Maksym Kopeychykov, Attorney at Law, Partner

Source: Liga

– Maksym, tell us about litigation practice with bank loan agreements: what are the most “popular” requirements of banks, borrowers and the results of such disputes?

– We all know the ultimate goal of the banks – they want their money back. The most popular requirement of the banks is foreclose of loan amount, interest, fines and penalties. The second most popular requirement is foreclosure on collateral/mortgage. Unfortunately, granting of claims and initiation of enforcement proceedings according to effective decisions not always result in actual recovery of money. Thus, sometimes it is more promising to impose enforced collection on some of the borrower’s assets. In such cases, it refers to imposition of enforced collection on pledged or mortgaged property. This can be done in several ways. Earlier court decisions usually provided only for the sale of pledged property at auctions. However, after the Supreme Court found that the ways to meet the requirements of pledge and mortgage holders provided in the out of court settlement agreement can be used in court, the judicial mechanism for protection of the banks’ violated rights became more efficient.

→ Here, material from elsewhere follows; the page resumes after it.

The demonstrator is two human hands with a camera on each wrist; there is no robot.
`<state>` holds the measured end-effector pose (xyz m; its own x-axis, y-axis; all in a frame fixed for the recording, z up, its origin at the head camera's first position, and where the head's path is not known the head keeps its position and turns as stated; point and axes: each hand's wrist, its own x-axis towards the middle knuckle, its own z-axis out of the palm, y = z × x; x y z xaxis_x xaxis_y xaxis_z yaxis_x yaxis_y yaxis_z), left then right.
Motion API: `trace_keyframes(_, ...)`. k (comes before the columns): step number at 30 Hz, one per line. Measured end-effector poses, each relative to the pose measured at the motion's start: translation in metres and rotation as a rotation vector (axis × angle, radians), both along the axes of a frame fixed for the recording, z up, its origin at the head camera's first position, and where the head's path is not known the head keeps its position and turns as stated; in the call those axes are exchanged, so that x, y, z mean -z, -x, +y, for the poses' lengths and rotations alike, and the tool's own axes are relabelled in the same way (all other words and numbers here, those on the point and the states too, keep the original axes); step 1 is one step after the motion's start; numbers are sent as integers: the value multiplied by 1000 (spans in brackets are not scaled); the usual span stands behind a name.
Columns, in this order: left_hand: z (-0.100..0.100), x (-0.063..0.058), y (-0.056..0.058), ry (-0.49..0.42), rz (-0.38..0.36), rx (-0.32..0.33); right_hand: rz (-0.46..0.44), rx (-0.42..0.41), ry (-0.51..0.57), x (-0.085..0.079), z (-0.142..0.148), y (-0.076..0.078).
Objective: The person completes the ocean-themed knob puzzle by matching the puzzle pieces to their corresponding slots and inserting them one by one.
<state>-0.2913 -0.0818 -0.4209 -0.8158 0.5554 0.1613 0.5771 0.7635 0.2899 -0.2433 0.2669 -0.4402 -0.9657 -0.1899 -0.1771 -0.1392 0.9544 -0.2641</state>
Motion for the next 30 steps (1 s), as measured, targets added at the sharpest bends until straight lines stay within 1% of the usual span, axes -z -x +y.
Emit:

With regard to the borrowers’ requirements, they often try either to obtain invalidation of the loan agreement (to avoid the accrual of interest or change the loan currency), or try to challenge the agreement securing the loan agreement.

Most often, the borrowers either try to invalidate the loan agreement (to avoid the accrual of interest or change the loan currency), or try to challenge the agreement securing the loan agreement.

– Tell us about the high-profile cases in this regard.

– There is much to tell, because the lion’s share of the largest disputes between banks and borrowers comprise disputes where Ilyashev and Partners provided legal advice. These are primarily the cases related to Nadra Bank and BTA Bank (in the latter case – recovery of debt on loans granted when Mukhtar Ablyazov managed the bank).
In the case of Nadra Bank, I mean disputes with the companies associated with the former shareholders of the bank, who owe vast amounts of money to the bank. I will not go into details, because the majority of these processes are still pending.

We also provided legal advice in many less high-profile cases for other Ukrainian and foreign banking institutions. Among the major cases, which the lawyers of Ilyashev & Partners did not counsel or counseled only at a certain stage are the disputes between Ukrsotsbank and Puzata Khata, ISA Prime Developments Group. It is also worth mentioning disputes between banks and AIS Group of Companies and claims of different banking institutions against Hekro Pet Ltd. The ups and downs of the majority of these cases were described in detail in the media.

– Tell us about the court decisions prohibiting to sign a loan agreement without a written consent of the husband/wife and a guarantor.

– The guarantor’s consent to signing the loan agreement is not required. Guarantor usually accepts the terms of the loan agreement as a given. Another thing is that the variation of the principal agreement resulting in increase of liabilities without the guarantor’s consent causes termination of guarantee.